— WHAT IS REQUIRED —
What is needed is every line of the material that contains "repeats".

★ ★ ★ ★ ★ ★ ★

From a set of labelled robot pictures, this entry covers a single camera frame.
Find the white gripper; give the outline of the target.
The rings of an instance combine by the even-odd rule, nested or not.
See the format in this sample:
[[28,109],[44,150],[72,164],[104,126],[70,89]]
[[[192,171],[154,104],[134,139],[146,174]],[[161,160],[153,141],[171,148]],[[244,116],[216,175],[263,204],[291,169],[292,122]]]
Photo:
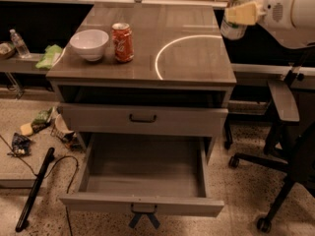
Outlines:
[[263,0],[262,6],[256,1],[250,1],[226,8],[224,15],[229,23],[245,26],[254,26],[262,18],[259,25],[280,45],[292,45],[293,2],[294,0]]

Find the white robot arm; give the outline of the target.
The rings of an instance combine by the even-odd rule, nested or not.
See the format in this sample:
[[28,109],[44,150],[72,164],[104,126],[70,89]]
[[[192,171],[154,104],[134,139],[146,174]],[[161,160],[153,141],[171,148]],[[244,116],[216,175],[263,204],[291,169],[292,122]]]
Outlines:
[[315,45],[315,0],[253,0],[226,8],[229,23],[260,25],[289,49]]

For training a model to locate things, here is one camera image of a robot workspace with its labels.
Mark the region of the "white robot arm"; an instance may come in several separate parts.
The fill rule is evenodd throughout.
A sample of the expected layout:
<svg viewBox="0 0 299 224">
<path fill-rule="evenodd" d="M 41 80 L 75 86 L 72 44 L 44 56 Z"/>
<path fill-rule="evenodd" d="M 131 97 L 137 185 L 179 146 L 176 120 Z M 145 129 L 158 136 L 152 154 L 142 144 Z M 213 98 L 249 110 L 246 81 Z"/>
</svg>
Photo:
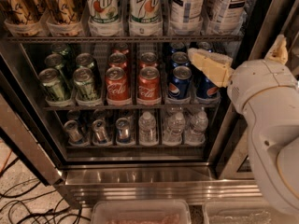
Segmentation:
<svg viewBox="0 0 299 224">
<path fill-rule="evenodd" d="M 286 38 L 279 35 L 262 59 L 236 69 L 223 54 L 191 48 L 192 64 L 225 87 L 248 124 L 249 162 L 264 198 L 278 211 L 299 214 L 299 91 L 286 66 Z"/>
</svg>

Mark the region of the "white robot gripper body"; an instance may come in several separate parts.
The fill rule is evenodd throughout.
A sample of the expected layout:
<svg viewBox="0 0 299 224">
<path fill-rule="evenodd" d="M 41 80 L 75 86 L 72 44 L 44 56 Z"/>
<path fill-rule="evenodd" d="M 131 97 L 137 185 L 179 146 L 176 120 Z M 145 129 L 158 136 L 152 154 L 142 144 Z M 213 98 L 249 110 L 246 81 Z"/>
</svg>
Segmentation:
<svg viewBox="0 0 299 224">
<path fill-rule="evenodd" d="M 237 113 L 277 115 L 298 113 L 296 80 L 290 69 L 271 60 L 252 60 L 237 67 L 227 93 Z"/>
</svg>

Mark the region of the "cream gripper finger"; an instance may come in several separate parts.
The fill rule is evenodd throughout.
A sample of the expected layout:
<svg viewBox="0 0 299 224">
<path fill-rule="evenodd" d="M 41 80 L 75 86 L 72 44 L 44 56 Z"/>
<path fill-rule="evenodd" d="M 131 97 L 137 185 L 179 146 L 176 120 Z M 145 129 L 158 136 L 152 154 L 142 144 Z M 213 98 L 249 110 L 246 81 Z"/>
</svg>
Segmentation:
<svg viewBox="0 0 299 224">
<path fill-rule="evenodd" d="M 233 59 L 217 52 L 208 52 L 204 49 L 188 49 L 191 63 L 212 81 L 217 87 L 226 87 L 229 78 L 234 72 L 231 67 Z"/>
<path fill-rule="evenodd" d="M 278 35 L 274 44 L 265 55 L 265 59 L 285 65 L 288 61 L 287 39 L 284 35 Z"/>
</svg>

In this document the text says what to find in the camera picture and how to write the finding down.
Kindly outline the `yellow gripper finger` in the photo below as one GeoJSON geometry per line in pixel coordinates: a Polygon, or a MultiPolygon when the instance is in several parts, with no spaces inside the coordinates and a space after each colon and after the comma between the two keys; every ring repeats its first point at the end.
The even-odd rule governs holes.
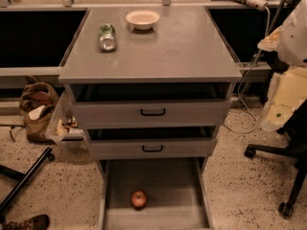
{"type": "Polygon", "coordinates": [[[283,74],[274,73],[260,127],[265,131],[276,131],[282,128],[306,100],[306,68],[290,67],[283,74]]]}

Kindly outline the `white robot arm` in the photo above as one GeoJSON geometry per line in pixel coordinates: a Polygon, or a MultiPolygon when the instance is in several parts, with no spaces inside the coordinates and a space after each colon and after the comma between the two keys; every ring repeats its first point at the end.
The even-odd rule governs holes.
{"type": "Polygon", "coordinates": [[[307,0],[301,0],[258,48],[276,51],[278,59],[289,65],[283,74],[272,75],[260,123],[262,129],[276,131],[307,100],[307,0]]]}

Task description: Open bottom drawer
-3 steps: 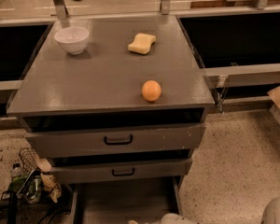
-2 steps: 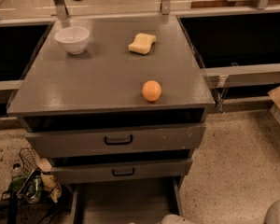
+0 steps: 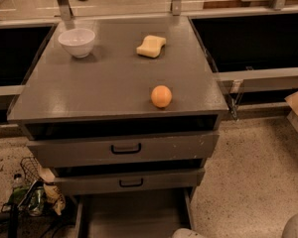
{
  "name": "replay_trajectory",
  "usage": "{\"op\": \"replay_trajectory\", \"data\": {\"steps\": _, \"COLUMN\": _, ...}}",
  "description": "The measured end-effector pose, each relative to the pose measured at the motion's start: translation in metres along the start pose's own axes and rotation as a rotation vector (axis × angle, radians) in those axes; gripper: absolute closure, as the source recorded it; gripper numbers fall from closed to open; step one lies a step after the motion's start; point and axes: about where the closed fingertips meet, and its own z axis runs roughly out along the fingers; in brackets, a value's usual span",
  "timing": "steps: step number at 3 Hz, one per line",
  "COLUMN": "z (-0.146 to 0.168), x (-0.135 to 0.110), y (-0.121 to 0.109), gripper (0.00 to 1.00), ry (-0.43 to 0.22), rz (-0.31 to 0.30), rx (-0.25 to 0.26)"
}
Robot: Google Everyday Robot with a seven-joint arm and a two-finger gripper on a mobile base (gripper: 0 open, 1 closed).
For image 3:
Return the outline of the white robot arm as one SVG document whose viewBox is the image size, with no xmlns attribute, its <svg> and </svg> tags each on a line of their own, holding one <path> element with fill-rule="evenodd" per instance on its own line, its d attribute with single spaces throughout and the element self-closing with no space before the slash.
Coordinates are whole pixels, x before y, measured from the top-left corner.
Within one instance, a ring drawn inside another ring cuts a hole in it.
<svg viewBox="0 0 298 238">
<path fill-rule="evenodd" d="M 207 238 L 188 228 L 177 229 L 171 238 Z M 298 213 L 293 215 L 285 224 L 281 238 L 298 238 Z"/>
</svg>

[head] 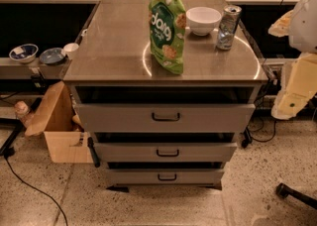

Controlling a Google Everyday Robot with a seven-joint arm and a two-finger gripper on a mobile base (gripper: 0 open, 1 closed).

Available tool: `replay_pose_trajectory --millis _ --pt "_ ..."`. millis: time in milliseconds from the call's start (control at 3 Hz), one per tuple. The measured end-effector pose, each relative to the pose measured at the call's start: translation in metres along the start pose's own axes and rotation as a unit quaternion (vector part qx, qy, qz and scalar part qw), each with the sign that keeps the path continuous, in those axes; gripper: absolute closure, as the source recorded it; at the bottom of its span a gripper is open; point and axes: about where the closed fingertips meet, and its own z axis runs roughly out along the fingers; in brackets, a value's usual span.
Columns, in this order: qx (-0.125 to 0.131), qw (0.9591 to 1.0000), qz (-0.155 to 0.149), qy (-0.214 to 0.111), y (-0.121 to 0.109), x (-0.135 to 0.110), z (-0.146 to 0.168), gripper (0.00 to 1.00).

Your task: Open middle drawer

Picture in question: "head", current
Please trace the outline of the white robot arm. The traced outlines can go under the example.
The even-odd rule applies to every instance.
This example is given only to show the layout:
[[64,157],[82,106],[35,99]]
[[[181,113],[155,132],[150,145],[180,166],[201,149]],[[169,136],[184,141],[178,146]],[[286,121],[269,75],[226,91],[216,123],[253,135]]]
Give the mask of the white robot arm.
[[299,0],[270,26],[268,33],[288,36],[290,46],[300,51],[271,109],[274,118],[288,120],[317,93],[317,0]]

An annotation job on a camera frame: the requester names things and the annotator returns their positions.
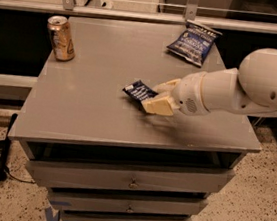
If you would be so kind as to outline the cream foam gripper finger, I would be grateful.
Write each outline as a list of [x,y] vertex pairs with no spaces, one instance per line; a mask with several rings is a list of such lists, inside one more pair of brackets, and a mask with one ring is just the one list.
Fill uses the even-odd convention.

★ ★ ★ ★ ★ ★ ★

— WORKED SOLUTION —
Kindly outline the `yellow gripper finger` in the photo below as one GeoJSON geometry per line in pixel coordinates: a Polygon, or a MultiPolygon when the instance is in several parts, with no spaces inside the coordinates and a space after each colon and after the comma between the two keys; every ring repeats its first point at the end.
Kindly outline the `white robot arm` in the photo above as one GeoJSON geometry per line in pixel coordinates: a Polygon, or a MultiPolygon when the instance is in several parts, with no spaces inside the coordinates and a space after each colon and after the comma between the two keys; every ring repeats its first point at the end.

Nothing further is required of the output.